Nikolas K. Gvosdev, Communitarian Foreign Policy: Amitai Etzionis Vision. New Brunswick, NJ: Transaction Publishers, 2016. $49.95. 322 pp.

Gvosdev, professor of national security studies at the US Naval War College, establishes Amitai Etzioni’s communitarian approach to international relations, tracing Etzioni’s ideas and relevance to current challenges in Asia and the Middle East. Gvosdev outlines Etzioni’s efforts to find new common ground with Russia and China.

Matthew Desmond, Evicted: Poverty and Profit in the American City. New York: Crown Publishers, 2016. $28.00. 418 pp.
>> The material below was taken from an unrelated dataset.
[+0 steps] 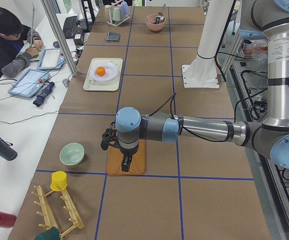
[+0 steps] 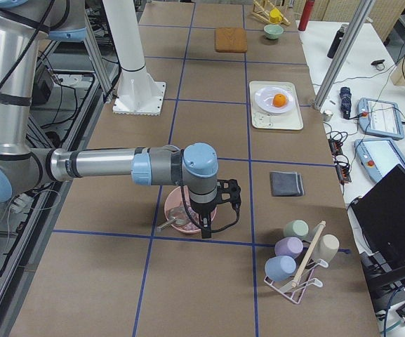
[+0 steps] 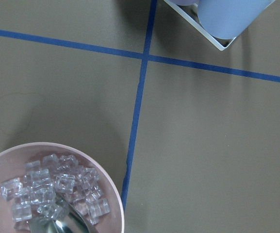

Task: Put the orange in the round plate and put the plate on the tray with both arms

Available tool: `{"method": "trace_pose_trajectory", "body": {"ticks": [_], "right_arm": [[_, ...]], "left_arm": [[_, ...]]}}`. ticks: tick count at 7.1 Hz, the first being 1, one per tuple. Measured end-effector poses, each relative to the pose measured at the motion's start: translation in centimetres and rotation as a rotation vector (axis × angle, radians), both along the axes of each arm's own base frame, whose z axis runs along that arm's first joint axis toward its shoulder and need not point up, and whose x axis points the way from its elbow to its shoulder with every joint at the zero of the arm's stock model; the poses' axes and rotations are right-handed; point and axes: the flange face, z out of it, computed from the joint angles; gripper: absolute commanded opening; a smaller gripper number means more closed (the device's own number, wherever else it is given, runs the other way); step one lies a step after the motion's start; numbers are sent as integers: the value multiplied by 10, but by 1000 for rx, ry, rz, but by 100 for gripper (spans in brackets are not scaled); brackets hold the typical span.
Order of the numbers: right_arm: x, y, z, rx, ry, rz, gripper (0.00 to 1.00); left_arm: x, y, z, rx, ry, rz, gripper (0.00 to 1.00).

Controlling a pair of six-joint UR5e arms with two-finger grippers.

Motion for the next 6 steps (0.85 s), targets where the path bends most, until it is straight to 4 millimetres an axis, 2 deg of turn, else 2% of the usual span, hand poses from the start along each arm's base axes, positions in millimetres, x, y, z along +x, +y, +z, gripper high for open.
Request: {"method": "trace_pose_trajectory", "body": {"ticks": [6], "right_arm": [[-1, 0, -1, 2, -9, -1, 100]], "left_arm": [[0, 0, 3, -6, 0, 0, 99]]}}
Desmond, associate professor of social science at Harvard University offers a compelling perspective on American poverty, describing the stories of people losing shelter in Milwaukee. William Julius Wilson calls it “a striking account of a severe and rapidly developing form of economic hardship,” arguing that “it will broaden the perspective of experts on urban poverty.”

Rachael A. Woldoff, Lisa M. Morrison, and Michael R. Glass, Priced Out: Stuyvesant Town and the Loss of Middle-Class Neighborhoods. New York: New York University Press, 2016. $28.00. 240 pp.

The authors from West Virginia University, the United Nations Department of Economic and Social Affairs, and the University of Pittsburgh, respectively, address the heated battle as a transitioning neighborhood wrestles with contemporary housing development strategies and the struggle to preserve renters’ rights.

Joel Kotkin, The Human City: Urbanism for the Rest of Us. Evanston, IL: Agate Publishing, 2016. $24.95. 304 pp.

Kotkin, Presidential Fellow in Urban Futures at Chapman University, explores the problematic realities of today’s dense city cores and the importance of finding planning designs that help to preserve families, neighborhoods, and local communities. He argues that dispersion - and not high-density living - provides the means to build a more sustainable, human-scaled urban environment.

Sherry Turkle, Reclaiming Conversation: The Power of Talk in a Digital Age. New York, Penguin, 2015. $27.95. 436 pp.

Turkle, professor of the social studies of science and technology at MIT, describes how our passion for technology in all its varieties tempts us away from face-to-face conversation and interaction which are the cornerstone to human empathy, and she argues, democracy. She offers a wide range of illustrations of the flight from conversation that threaten the necessary pursuits of solitude and self-reflection.